> _WHAT THE TASK REQUIRES_
If a line in the listing below has the string "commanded", copy it out.
__________
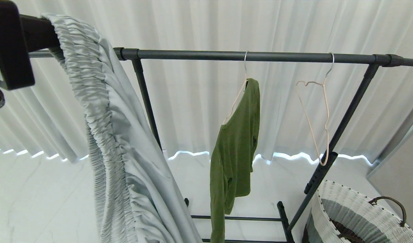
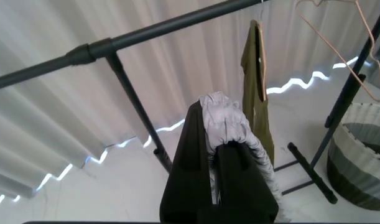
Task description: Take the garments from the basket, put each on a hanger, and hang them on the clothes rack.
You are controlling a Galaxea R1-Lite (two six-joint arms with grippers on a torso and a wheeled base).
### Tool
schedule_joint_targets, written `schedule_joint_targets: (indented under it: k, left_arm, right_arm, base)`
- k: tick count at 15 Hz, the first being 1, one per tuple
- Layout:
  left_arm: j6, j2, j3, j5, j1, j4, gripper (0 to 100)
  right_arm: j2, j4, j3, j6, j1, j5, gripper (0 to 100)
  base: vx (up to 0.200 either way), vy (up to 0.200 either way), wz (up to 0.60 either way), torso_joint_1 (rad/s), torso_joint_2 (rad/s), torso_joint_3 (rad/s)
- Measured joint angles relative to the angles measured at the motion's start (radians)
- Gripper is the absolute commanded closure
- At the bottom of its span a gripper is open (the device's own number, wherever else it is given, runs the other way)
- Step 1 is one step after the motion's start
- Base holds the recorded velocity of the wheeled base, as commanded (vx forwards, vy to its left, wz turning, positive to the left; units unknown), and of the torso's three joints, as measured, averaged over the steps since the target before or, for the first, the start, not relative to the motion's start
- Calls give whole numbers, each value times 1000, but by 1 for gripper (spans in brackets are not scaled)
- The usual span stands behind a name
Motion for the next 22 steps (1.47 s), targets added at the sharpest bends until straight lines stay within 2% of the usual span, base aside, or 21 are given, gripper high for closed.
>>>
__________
> _SOLUTION_
- Gripper is the absolute commanded closure
- Base holds the recorded velocity of the wheeled base, as commanded (vx forwards, vy to its left, wz turning, positive to the left; units unknown), and of the torso's three joints, as measured, averaged over the steps since the target before or, for the first, the start, not relative to the motion's start

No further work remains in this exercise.